Większość z nich ma charakter historyczny, albo zewnętrzny. W 2016 roku wprowadzony został w Polsce podatek bankowy, który w niezmienionej postaci trwa do dziś. To jest najwyższy poziom tego podatku, który występuje w Europie i jest niefortunnie skonstruowany, gdyż jest de facto podatkiem od kredytów. Zniechęca do kredytowania i czyni je droższymi.
Na przełomie 2018 i 2019 roku zaczęły się ujawniać bardzo poważne problemy, związane z kredytami hipotecznymi we frankach szwajcarskich. Od tamtej pory banki systematycznie budują bufor w formie rezerw. W całym sektorze bankowym jest ich ponad 20 mld zł.
Obciążają one wyniki, a w efekcie nie przekładają się na wzmocnienie pozycji kapitałowej banków. Tylko w tym roku dochodzą do tego koszty wakacji kredytowych, zwiększonych wpłat na Fundusz Wsparcia Kredytobiorców oraz utworzenia Systemu Ochrony Banków Komercyjnych.
Czy to, że frankowicze będą masowo występować do sądów, a te będą wydawały wyroki dla nich korzystne, było dla banków zaskoczeniem?
Nauczono mnie, że umowy są po to, aby ich dotrzymywać. Przez kilkanaście lat klienci, mający kredyty frankowe, tak się właśnie zachowywali. Portfele kredytów frankowych miały najlepszą spłacalność, koszty ryzyka i opóźnienia były bardzo małe.
Tak było, dopóki nie odwrócił się trend kursu franka.
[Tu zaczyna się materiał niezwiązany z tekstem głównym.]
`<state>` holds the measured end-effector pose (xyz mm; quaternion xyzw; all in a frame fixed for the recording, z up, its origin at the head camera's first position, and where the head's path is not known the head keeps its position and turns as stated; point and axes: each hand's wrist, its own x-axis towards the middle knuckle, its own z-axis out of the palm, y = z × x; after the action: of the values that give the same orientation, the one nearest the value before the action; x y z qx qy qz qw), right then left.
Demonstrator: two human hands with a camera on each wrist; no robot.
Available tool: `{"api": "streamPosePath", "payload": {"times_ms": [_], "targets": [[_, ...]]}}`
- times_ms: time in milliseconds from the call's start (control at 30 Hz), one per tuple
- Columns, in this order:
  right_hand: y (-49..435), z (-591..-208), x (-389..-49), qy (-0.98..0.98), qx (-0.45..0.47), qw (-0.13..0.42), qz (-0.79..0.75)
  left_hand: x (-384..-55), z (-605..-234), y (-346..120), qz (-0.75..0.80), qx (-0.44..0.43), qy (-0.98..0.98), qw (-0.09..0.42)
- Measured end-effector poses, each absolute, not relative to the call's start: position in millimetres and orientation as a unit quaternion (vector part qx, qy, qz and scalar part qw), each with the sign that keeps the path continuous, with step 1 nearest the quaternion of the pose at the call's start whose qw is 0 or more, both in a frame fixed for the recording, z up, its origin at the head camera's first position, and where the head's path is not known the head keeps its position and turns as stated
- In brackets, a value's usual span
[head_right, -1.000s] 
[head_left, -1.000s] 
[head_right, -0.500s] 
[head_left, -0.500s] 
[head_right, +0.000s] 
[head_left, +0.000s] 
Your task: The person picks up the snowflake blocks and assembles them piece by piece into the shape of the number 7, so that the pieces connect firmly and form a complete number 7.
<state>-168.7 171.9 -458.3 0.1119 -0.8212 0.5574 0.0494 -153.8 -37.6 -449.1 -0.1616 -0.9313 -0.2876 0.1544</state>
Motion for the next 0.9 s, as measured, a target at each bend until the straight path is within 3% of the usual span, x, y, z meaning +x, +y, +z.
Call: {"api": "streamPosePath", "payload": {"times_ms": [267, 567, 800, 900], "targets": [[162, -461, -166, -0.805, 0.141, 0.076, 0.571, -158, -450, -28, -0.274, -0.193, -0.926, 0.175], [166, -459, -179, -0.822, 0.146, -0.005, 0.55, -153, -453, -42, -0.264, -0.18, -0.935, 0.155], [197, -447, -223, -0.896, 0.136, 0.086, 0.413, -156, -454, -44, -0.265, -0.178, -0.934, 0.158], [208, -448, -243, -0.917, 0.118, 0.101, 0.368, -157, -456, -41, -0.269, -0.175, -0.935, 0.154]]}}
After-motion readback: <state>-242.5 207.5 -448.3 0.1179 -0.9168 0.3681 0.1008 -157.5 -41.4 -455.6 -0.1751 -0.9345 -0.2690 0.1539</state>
A odwrócił się nie z powodu problemów wywołanych przez banki w Polsce czy decyzji NBP, ale globalnego kryzysu finansowego. Zaczął się on za oceanem, wywołał globalną burzę i umocnienie walut, uznawanych za bezpieczne, szczególnie franka.
Raty i pozostające do spłaty kwoty kredytów w przeliczeniu na złote zaczęły rosnąć, a kredytobiorcom przestało się to podobać. W Polsce jest cała masa kancelarii prawnych, które żyją z kredytów frankowych.
Zdaje się, że niektóre z nich przestawiają się na kredyty złotowe, kwestionując oprocentowanie oparte na wskaźniku WIBOR?
Tak, w sposób masowy, bezrefleksyjny namawiają klientów do kwestionowania fundamentalnych komponentów polskiej gospodarki. Dla mnie zawód prawnika wymaga podwyższonych standardów etycznych i odpowiedzialności.
Nie potrafię tego zrozumieć jak to się dzieje, że na tak dużą skalę prawnicy namawiają ludzi do pozywania banków, mimo że nie ma ku temu żadnych podstaw. Kancelarie oczywiście na tym zarabiają, ale trzeba mieć jakieś fundamenty etyczne i nie dążyć do zarabiania za wszelką cenę.
A jak banki radzą sobie w czasie wysokiej inflacji?
Ten rok przyniósł nam cały koktajl wyzwań. Doszły wakacje kredytowe, które wbrew protestom branży bankowej zostały wdrożone w formie powszechnej. Mogą z nich korzystać, ci, którzy kupili na kredyt kawalerkę i ci, którzy kupili wielką rezydencję.
Obecny koszt dla banków to kilkanaście miliardów złotych i może on jeszcze wzrosnąć. Szereg banków ogłosiło w III kwartale straty, a jeden dobry bank został objęty programem naprawczym.
Do tego dochodzi fakt, że instrumenty o stałym oprocentowaniu, będące w portfelach banków w sytuacji rosnących stóp procentowych, są na rynku niżej wyceniane i to znów przekłada się na obniżenie kapitałów bankowych, które spadły o ponad 20 mld zł. Te wszystkie elementy w tym roku się skumulowały i w związku z tym sektor bankowy jest w sytuacji wysoce niepewnej.
Jakie mogą być tego skutki dla gospodarki?
W gospodarce idą ciężkie czasy i sektor bankowy wchodzi w ten okres poważnie poraniony. To oznacza, że jego zdolność do finansowania polskiej gospodarki poważnie się zmniejsza.
Powiem na koniec o jednej sprawie, która potencjalnie może być niezwykle ważna. Wcześniej czy później wojna w Ukrainie się skończy i rozpocznie się gigantyczny proces odbudowy tego kraju. Polskie firmy, aby w nim uczestniczyć, muszą mieć dostęp do kredytów bankowych.
Osłabienie banków może zatem spowodować, że stracimy ogromną szansę jaką może być partycypacja naszych firm w procesie odbudowy Ukrainy.
Życie nie znosi próżni, więc jeśli osłabione polskie banki nie będą w stanie wspierać polskich firm, to miejsce tych ostatnich zajmą przedsiębiorstwa z Niemiec, Francji czy USA.